March 2008 Archives
Fusion-Powered, Too
Tim Berners-Lee is written up today, spewing about the miracle-to-be, the Semantic Web.
This from the visionary that brought us HTTP and HTML, the twin papier-mâché columns upon which the mighty WWW is built. Here’s what’s coming:
Using the semantic web, you can build applications that are much more powerful than anything on the regular web,
Sure you can buddy. Internet Explorer eight still supports quirks mode, but you can get the whole freaking world to mark the concepts in their text so everything links together perfectly.
Imagine if two completely separate things — your bank statements and your calendar—spoke the same language and could share information with one another.
Uh, would that be Same-Language 1.0, 2.0, 3.0, 3.2, 4.0, or Same-Language 4.01 Transitional? There I go again; quibbling. Lets talk about the magic!
You could drag one on top of the other and a whole bunch of dots would appear showing you when you spent your money.
Handy! But wait, there’s more:
If you still weren’t sure of where you were when you made a particular transaction,
Because you forgot where “Six Flgs Mgc Mtn” is.
you could then drag your photo album on top of the calendar,
And the…
- Calendar would show you when you bought your digital camera?
- Photo album would show you every picture you took on this day of the week?
- Calendar and photo album would morph into hot lesbians and start making out?
No?
and be reminded that you used your credit card at the same time you were taking pictures of your kids at a theme park. So you would know not to claim it as a tax deduction.
You really can’t make this stuff up. Sir Tim, apparently, has rolled and smoked his own colossal, leafy, reputation.
Reality Calling
- The magic of the web is that any bonehead with a text editor and an IP address can make it go.
- The web is built on incompatibility, because it’s built by the above-mentioned boneheads, who couldn’t stick to a standard if their lives depended on it.
- The semantic web would have to be built on compatibility.
- Semantic web, DOA.
The good news, of course, is that Web 4.0 (“the Emetic Web”) is juuuuust around the corner.
Here, take the radio. If I don’t get back by 2200 hours, you call in the airstrike. —Capt. Willard, Apocalypse Now
Java is apparently losing tech-book market share. The implication is that geeks are losing interest in the language. I think it’s true. Java looked pretty good a few years ago, when the main competition was C and C++. Nowadays, not so much.
But it doesn’t end with the language. Some of the frameworks out there for doing important things in Java are just terrible. From the article:
Still, it’s undeniable that the Web and its dynamic programming languages is upstaging Java.
Uh, yeah. Rather than hiring Python guys and making the VM language-agnostic, Sun should call in simultaneous airstrikes on the developers of Struts.

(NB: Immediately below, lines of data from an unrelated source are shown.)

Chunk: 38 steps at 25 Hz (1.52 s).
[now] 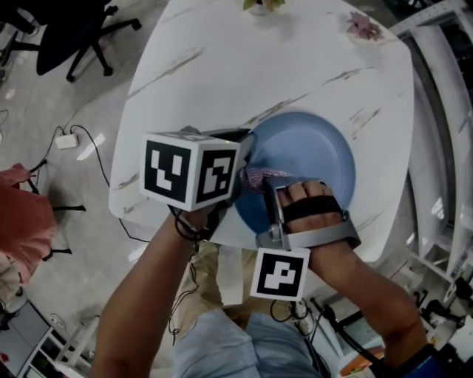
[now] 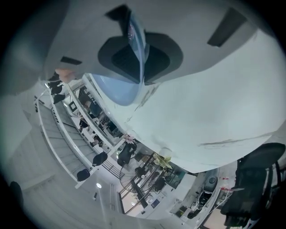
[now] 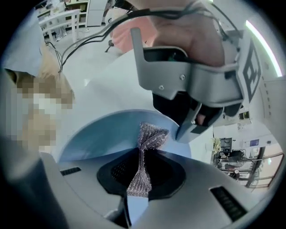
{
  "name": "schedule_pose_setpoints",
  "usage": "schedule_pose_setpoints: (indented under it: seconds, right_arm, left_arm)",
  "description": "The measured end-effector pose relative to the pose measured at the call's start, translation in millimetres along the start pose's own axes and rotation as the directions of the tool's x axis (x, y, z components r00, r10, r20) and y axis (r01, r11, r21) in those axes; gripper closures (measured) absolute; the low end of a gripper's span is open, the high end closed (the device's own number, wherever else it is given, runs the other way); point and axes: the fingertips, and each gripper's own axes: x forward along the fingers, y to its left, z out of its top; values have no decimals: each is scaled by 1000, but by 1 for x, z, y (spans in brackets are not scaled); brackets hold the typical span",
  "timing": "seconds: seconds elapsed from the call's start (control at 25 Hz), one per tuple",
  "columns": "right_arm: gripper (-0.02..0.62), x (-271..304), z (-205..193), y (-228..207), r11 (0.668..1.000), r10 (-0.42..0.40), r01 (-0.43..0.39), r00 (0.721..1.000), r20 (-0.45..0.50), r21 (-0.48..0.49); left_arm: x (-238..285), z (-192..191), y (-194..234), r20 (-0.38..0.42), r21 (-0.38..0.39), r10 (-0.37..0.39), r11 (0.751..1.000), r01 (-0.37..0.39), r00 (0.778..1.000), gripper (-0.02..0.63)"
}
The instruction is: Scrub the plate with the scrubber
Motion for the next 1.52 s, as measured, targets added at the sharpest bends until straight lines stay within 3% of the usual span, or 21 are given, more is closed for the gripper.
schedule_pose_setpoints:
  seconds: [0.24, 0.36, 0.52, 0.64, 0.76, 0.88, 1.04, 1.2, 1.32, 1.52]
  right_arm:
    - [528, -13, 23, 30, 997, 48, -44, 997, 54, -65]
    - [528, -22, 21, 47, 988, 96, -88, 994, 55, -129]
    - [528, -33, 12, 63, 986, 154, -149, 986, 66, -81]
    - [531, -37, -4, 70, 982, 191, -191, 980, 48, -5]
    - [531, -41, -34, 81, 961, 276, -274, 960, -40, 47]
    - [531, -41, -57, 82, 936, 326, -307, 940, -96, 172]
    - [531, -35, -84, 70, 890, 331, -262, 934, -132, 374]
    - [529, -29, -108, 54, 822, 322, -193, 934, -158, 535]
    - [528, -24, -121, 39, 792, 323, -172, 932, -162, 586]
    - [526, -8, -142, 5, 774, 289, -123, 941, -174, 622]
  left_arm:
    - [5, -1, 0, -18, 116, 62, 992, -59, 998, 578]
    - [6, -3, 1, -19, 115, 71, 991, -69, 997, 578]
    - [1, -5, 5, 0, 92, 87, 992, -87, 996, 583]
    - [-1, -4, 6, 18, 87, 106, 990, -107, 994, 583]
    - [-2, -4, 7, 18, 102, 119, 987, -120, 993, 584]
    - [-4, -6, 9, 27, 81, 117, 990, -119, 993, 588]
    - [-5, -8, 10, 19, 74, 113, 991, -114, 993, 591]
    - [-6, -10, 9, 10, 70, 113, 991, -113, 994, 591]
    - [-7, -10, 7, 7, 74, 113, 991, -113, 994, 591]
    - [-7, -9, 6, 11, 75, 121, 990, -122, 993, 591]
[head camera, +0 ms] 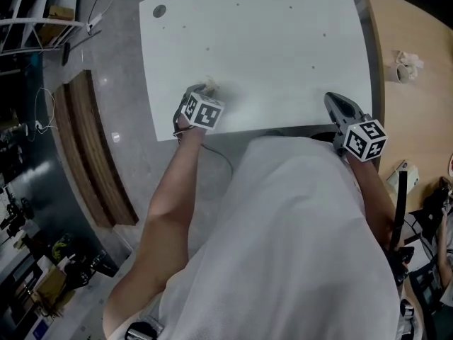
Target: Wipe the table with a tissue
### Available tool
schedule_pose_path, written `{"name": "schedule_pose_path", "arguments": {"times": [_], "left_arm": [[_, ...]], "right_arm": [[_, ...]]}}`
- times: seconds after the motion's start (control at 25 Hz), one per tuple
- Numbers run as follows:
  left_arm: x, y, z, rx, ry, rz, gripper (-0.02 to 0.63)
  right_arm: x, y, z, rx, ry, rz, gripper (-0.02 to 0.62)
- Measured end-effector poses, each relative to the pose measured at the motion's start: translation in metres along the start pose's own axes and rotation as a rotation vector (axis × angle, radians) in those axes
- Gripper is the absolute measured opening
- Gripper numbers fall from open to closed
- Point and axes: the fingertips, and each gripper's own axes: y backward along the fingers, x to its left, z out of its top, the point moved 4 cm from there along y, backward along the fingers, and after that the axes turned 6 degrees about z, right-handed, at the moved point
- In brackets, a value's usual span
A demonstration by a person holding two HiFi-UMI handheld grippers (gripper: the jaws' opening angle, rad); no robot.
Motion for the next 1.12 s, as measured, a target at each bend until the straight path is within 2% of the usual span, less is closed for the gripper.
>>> {"name": "schedule_pose_path", "arguments": {"times": [0.48, 0.84, 1.12], "left_arm": [[-0.006, -0.001, 0.005, 0.038, -0.122, -0.032, 0.110], [-0.017, 0.001, 0.011, 0.027, -0.105, -0.052, 0.110], [-0.040, 0.004, 0.018, -0.012, -0.088, -0.072, 0.109]], "right_arm": [[-0.001, 0.007, -0.009, -0.001, -0.021, -0.012, 0.017], [-0.001, 0.013, -0.013, -0.016, -0.031, -0.027, 0.017], [-0.003, 0.012, -0.015, -0.020, -0.030, -0.027, 0.017]]}}
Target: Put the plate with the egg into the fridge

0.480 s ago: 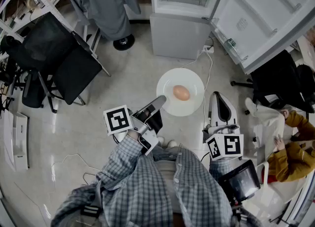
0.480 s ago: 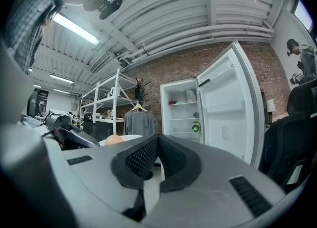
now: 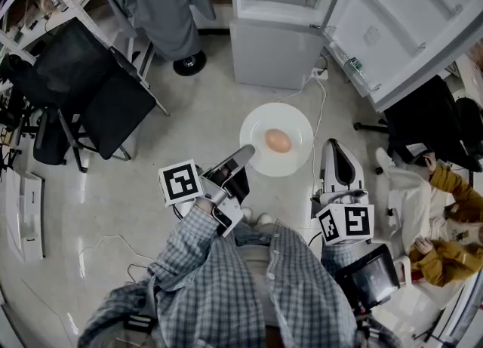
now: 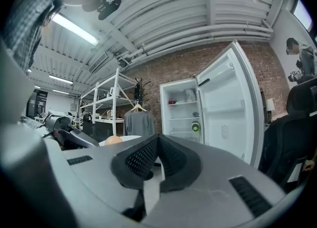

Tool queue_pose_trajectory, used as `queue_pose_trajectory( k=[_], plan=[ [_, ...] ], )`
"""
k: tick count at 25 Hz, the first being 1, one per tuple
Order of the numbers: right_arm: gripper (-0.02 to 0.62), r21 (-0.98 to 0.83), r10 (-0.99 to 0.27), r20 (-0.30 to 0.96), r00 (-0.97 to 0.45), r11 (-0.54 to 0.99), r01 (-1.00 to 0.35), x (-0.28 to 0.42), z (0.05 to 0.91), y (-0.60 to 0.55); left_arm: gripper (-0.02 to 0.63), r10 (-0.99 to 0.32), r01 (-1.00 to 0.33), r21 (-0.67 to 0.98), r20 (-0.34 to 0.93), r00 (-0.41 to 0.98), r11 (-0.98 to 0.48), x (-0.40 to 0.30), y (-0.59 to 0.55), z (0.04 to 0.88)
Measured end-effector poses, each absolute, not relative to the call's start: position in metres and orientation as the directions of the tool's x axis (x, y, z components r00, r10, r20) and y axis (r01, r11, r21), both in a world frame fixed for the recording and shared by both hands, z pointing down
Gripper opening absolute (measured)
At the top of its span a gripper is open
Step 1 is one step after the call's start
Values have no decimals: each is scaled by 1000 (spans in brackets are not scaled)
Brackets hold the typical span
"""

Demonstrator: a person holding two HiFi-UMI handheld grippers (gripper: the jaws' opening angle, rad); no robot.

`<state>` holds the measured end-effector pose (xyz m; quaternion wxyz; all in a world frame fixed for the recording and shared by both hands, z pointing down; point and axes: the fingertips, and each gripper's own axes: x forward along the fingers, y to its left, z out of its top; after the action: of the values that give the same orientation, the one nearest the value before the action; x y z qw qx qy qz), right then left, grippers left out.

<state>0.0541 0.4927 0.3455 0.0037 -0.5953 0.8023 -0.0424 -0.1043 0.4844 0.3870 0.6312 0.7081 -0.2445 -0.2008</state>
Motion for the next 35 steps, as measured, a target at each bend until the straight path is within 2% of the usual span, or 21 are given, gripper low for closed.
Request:
queue_pose_trajectory(
  k=[12,25,35],
  plan=[
    [6,-77,-962,48,-269,265,-961,45,344,493,18,-602,-86,993,18,799,-84,-121,478,388],
    [6,-49,-965,50,-258,255,-966,5,341,497,18,-634,-113,988,19,773,-107,-178,458,387],
    [6,-50,-962,68,-264,261,-964,7,351,485,18,-637,-121,986,22,771,-113,-178,443,388]
  ],
)
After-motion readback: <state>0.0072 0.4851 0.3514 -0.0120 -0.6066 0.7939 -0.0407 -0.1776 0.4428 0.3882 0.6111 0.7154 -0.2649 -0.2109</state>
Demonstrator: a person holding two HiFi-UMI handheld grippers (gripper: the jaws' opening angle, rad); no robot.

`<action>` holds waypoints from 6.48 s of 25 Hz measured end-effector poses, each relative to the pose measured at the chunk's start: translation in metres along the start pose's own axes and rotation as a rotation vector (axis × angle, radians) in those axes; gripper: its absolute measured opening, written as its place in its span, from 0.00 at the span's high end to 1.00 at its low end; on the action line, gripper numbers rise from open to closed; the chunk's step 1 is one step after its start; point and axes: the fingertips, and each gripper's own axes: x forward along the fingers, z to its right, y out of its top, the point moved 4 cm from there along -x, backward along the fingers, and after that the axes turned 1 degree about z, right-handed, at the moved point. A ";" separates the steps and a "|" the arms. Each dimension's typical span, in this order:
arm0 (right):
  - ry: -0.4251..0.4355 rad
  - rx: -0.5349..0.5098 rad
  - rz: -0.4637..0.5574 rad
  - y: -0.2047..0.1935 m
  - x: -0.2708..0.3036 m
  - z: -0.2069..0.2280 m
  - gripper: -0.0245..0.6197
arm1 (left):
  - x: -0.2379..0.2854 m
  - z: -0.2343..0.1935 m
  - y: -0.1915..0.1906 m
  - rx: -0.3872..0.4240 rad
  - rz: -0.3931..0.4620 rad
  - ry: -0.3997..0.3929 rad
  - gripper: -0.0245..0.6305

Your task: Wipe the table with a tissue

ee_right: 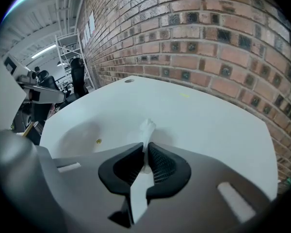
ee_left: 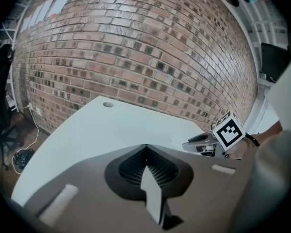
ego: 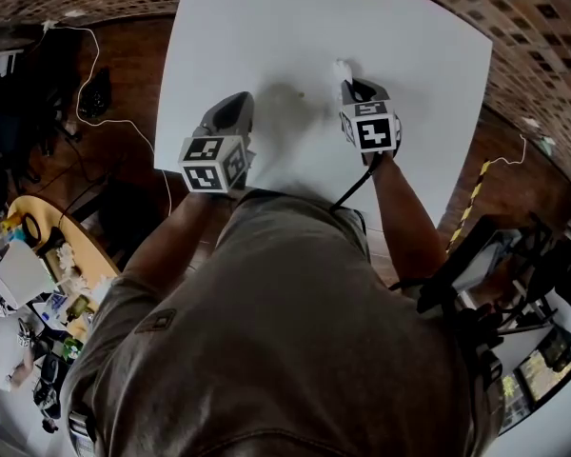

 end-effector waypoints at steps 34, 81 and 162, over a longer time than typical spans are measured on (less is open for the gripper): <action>0.241 -0.140 0.005 0.010 0.012 -0.107 0.90 | -0.032 -0.011 -0.016 -0.026 -0.004 0.077 0.96; -0.011 0.042 -0.024 -0.052 -0.037 -0.016 0.90 | -0.004 0.016 -0.032 0.200 -0.089 0.076 0.96; 0.048 0.022 0.351 -0.132 -0.264 -0.057 0.90 | -0.109 0.203 -0.095 0.218 0.060 -0.091 0.96</action>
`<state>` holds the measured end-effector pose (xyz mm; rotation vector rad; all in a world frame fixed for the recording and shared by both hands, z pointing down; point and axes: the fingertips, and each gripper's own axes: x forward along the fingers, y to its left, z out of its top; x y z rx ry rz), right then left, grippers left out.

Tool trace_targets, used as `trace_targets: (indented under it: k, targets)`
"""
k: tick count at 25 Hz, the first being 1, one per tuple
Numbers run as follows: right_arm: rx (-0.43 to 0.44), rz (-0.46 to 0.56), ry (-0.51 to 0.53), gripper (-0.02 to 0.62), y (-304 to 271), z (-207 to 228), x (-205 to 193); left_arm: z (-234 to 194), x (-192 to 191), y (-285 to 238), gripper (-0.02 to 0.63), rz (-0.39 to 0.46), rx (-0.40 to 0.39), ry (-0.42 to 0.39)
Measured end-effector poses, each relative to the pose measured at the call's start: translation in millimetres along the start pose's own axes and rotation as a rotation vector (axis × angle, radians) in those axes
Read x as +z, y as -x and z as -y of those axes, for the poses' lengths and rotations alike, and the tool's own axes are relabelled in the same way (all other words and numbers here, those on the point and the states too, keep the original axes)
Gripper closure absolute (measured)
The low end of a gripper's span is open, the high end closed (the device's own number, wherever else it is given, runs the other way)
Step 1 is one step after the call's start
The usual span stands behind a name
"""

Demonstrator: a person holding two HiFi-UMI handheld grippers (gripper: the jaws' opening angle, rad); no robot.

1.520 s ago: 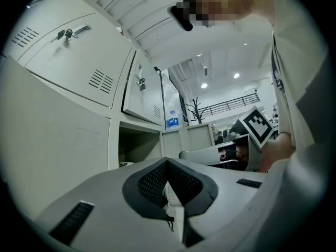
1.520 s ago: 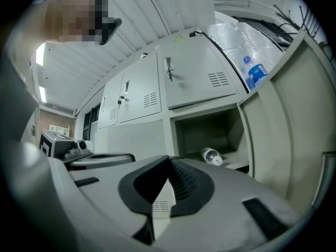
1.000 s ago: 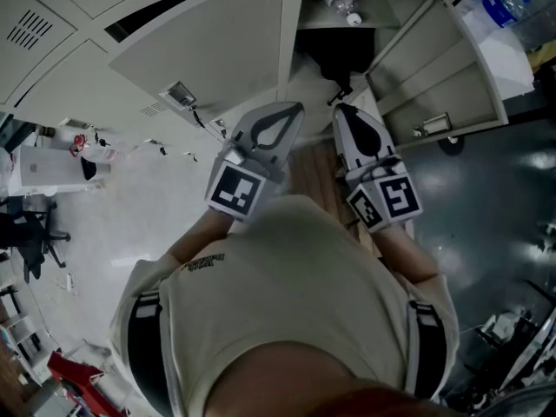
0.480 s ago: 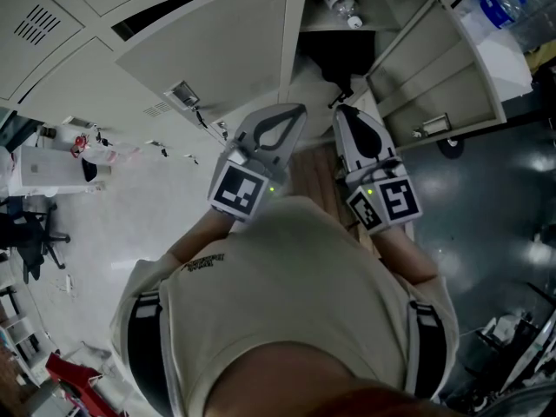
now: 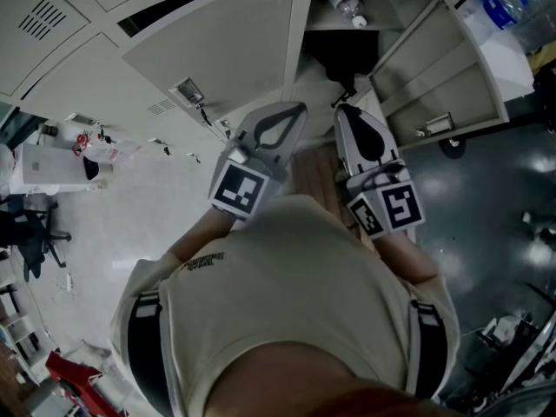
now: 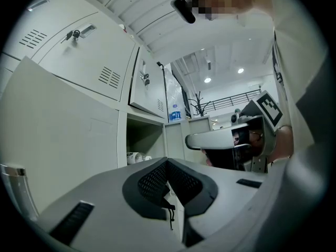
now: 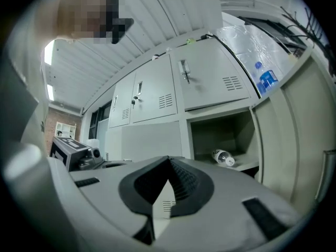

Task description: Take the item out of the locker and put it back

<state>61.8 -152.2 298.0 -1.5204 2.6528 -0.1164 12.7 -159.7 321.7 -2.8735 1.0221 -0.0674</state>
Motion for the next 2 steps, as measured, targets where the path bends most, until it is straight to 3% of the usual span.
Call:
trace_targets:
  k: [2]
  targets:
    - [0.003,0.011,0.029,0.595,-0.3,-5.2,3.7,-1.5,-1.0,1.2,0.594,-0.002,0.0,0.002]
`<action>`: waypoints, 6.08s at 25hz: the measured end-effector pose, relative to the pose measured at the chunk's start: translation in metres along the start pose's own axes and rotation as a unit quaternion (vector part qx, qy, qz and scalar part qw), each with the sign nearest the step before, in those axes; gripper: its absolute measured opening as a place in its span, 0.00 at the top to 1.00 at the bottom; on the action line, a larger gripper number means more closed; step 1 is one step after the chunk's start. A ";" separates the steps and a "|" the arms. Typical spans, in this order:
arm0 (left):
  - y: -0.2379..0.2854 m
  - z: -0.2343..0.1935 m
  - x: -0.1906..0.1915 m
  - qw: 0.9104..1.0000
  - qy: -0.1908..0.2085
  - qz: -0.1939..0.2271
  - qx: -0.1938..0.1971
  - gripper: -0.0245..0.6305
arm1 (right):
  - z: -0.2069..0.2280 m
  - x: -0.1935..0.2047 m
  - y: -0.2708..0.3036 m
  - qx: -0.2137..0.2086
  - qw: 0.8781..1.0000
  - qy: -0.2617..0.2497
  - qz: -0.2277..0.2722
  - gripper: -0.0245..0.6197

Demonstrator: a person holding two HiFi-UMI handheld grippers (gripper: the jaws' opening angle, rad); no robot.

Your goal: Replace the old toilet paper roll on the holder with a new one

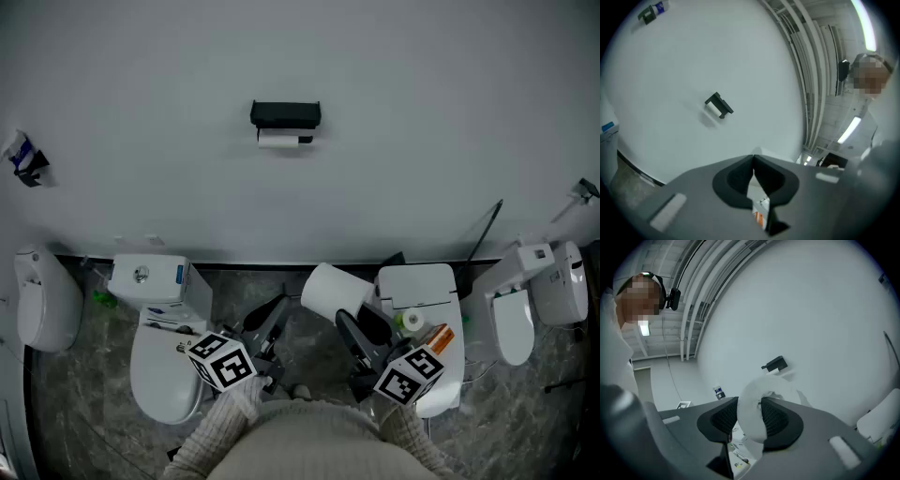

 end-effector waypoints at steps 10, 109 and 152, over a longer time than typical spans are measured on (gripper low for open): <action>0.012 -0.010 0.021 1.000 -0.025 -0.006 -0.015 0.95 | 0.021 0.006 -0.001 -0.001 1.000 0.013 -0.008 0.74; 0.297 -0.194 -0.192 0.973 -0.200 0.104 0.041 0.61 | 0.242 -0.095 0.230 0.012 0.999 0.001 -0.050 0.74; 0.316 -0.188 -0.198 0.962 -0.241 0.093 0.089 0.70 | 0.250 -0.108 0.226 0.033 0.999 -0.009 -0.022 0.74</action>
Point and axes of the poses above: the fingertips, and each gripper's own axes: y forward along the fingers, z to its right, x out of its underside, the point moved 2 cm from there along -y, backward along the fingers, and after that the axes turned 7 degrees about -x, right-handed, at the moved point
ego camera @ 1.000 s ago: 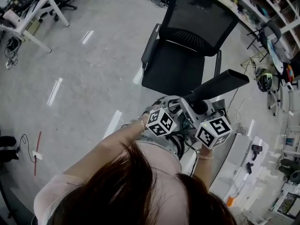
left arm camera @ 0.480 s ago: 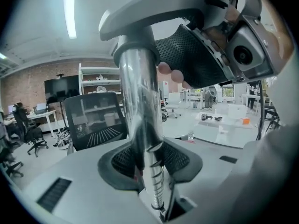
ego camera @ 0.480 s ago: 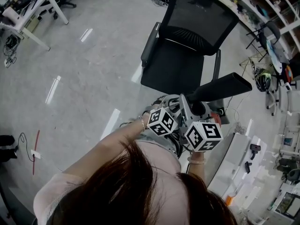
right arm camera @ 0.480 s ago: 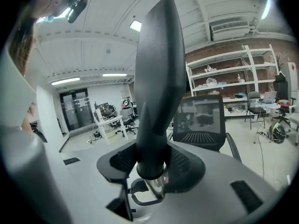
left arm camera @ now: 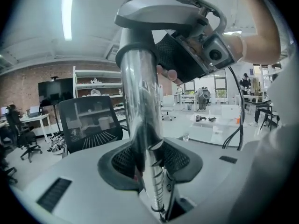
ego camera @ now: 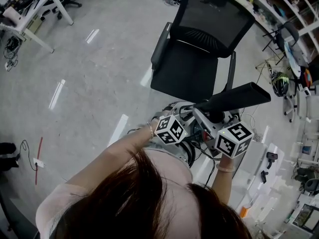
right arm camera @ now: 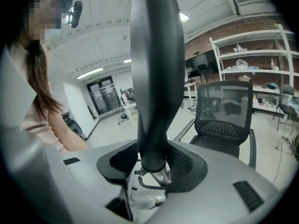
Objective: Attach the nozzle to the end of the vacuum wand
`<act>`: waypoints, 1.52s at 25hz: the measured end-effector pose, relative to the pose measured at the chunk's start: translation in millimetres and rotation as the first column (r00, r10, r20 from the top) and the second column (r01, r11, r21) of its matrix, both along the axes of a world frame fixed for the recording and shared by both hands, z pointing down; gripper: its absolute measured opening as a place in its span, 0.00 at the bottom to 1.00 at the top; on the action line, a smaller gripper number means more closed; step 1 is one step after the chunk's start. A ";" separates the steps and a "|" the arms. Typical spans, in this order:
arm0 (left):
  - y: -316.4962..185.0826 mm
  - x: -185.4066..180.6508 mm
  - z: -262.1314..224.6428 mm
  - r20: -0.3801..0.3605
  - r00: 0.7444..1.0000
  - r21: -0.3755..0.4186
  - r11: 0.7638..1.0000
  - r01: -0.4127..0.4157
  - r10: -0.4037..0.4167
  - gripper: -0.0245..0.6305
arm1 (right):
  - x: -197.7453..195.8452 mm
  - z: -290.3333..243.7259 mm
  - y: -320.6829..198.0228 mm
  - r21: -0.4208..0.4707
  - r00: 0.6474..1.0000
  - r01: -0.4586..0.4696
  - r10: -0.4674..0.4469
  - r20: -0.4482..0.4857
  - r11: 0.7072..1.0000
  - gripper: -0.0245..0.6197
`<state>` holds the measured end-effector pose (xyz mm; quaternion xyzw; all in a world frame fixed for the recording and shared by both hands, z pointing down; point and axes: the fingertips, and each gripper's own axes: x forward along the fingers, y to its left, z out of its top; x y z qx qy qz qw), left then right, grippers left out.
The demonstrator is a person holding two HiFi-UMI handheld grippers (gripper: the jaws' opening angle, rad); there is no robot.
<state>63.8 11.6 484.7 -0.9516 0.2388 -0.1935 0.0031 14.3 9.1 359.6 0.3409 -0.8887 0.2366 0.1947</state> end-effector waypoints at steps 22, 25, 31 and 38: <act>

Struts is the dominant “framework” for Java web app development, so when an unsuspecting project picks a web app framework, Struts is the default.
Struts is like, well, … you know the look a dog gets when you make funny noises at it? That “what the f**k” look? That’s gonna be your face when you use Struts for a couple of days.
“Why,” you’ll ask yourself, “are there so many moving parts?” “Howse come,” you may well wonder, “does my Struts config file look like a core dump?”
Well, bunky, I’m here to tell ya. It’s not because you got stupid all of a sudden.
Version 1 of Struts sucked so hard that the developers decided to bag it wholesale, and to re-badge another web-app framework as “Struts 2.” A slathering of Struts 1 compatibility lubricant is added to make the “transition” as painless as possible.
Like XML? Like typing? Well then, Welcome to Struts Country, coordinates 090264712.